TASK INSTRUCTIONS: Repeat the entries verbatim.

[Items from a dataset]
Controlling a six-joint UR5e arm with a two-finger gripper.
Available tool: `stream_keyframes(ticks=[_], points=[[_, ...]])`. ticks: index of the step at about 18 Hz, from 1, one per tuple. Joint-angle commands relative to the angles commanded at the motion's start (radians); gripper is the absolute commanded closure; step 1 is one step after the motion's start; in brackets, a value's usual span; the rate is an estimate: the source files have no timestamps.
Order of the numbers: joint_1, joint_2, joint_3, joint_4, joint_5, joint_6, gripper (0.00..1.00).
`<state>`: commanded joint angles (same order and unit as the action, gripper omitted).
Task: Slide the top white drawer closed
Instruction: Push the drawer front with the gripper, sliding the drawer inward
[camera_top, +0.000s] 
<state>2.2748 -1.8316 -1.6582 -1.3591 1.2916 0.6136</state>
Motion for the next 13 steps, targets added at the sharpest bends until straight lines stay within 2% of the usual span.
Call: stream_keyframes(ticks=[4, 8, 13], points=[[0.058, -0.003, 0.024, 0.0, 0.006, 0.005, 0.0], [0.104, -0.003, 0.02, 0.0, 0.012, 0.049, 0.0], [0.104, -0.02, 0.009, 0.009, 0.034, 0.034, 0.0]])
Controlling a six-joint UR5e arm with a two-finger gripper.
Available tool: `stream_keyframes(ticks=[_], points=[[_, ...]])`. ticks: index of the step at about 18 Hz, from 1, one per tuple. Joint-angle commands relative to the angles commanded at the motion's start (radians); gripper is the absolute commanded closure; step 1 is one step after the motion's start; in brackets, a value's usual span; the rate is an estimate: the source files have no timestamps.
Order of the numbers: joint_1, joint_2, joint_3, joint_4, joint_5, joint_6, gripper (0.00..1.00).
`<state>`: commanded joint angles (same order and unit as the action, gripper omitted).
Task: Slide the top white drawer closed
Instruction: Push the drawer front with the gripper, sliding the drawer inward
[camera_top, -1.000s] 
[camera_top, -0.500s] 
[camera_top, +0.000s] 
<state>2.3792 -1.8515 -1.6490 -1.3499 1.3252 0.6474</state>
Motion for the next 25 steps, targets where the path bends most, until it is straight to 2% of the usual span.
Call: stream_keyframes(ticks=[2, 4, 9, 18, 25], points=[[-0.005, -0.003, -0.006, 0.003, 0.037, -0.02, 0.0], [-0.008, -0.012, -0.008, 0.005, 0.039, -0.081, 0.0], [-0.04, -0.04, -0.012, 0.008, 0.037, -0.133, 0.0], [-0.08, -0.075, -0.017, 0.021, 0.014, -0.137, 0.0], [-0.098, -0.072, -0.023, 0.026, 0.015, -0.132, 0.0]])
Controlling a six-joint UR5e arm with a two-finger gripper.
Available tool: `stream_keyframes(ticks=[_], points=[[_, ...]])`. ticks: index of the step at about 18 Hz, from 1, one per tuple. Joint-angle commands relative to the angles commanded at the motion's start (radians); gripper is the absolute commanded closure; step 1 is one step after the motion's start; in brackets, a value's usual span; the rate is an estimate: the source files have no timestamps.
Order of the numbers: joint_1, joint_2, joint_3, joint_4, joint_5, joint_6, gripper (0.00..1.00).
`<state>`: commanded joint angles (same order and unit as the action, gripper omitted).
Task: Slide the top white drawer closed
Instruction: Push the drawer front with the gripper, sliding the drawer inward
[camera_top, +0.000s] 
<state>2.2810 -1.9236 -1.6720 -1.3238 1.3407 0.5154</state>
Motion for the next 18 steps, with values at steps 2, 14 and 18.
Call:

SOLVED EXERCISE:
Controlling a six-joint UR5e arm with a two-finger gripper.
Available tool: `stream_keyframes(ticks=[_], points=[[_, ...]])`. ticks: index of the step at about 18 Hz, from 1, one per tuple. Joint-angle commands relative to the angles commanded at the motion's start (radians); gripper is the absolute commanded closure; step 1 is one step after the motion's start; in brackets, a value's usual span; the rate is an estimate: the source files have no timestamps.
Order of the numbers: joint_1, joint_2, joint_3, joint_4, joint_5, joint_6, gripper (0.00..1.00).
`<state>`: commanded joint angles (same order and unit as the action, gripper omitted).
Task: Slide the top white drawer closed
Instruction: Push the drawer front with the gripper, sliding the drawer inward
[camera_top, +0.000s] 
<state>2.2748 -1.8316 -1.6582 -1.3591 1.2916 0.6136</state>
Motion for the next 13 steps, targets added at the sharpest bends until straight lines stay within 2% of the usual span.
Call: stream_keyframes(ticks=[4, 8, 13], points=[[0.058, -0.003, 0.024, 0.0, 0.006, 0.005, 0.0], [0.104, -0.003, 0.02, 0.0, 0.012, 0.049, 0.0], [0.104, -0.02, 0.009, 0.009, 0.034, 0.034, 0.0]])
Controlling a six-joint UR5e arm with a two-finger gripper.
Available tool: `stream_keyframes(ticks=[_], points=[[_, ...]])`. ticks: index of the step at about 18 Hz, from 1, one per tuple. Joint-angle commands relative to the angles commanded at the motion's start (radians); gripper is the absolute commanded closure; step 1 is one step after the motion's start; in brackets, a value's usual span; the rate is an estimate: the source files have no timestamps.
Order of the numbers: joint_1, joint_2, joint_3, joint_4, joint_5, joint_6, gripper (0.00..1.00).
`<state>`: commanded joint angles (same order and unit as the action, gripper omitted).
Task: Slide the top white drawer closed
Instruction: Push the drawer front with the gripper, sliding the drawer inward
[camera_top, -1.000s] 
[camera_top, -0.500s] 
[camera_top, +0.000s] 
<state>2.3792 -1.8515 -1.6490 -1.3499 1.3252 0.6474</state>
Motion for the next 25 steps, targets where the path bends most, until it is straight to 2% of the usual span.
Call: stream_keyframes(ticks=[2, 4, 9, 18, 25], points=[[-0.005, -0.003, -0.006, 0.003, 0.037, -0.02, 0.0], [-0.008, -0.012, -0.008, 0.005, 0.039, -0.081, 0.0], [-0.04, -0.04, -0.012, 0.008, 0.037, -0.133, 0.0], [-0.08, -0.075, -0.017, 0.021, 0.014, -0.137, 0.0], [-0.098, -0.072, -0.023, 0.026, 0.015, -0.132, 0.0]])
Controlling a six-joint UR5e arm with a two-finger gripper.
Available tool: `stream_keyframes(ticks=[_], points=[[_, ...]])`. ticks: index of the step at about 18 Hz, from 1, one per tuple. Joint-angle commands relative to the angles commanded at the motion's start (radians); gripper is the absolute commanded closure; step 1 is one step after the motion's start; in brackets, a value's usual span; the rate is an estimate: the source files have no timestamps.
Order of the numbers: joint_1, joint_2, joint_3, joint_4, joint_5, joint_6, gripper (0.00..1.00).
`<state>`: commanded joint angles (same order and unit as the action, gripper omitted).
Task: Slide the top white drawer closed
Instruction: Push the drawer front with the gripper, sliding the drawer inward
[camera_top, +0.000s] 
<state>2.2810 -1.9236 -1.6720 -1.3238 1.3407 0.5154</state>
Motion for the next 18 steps, with values at steps 2, 14 and 18.
Call:

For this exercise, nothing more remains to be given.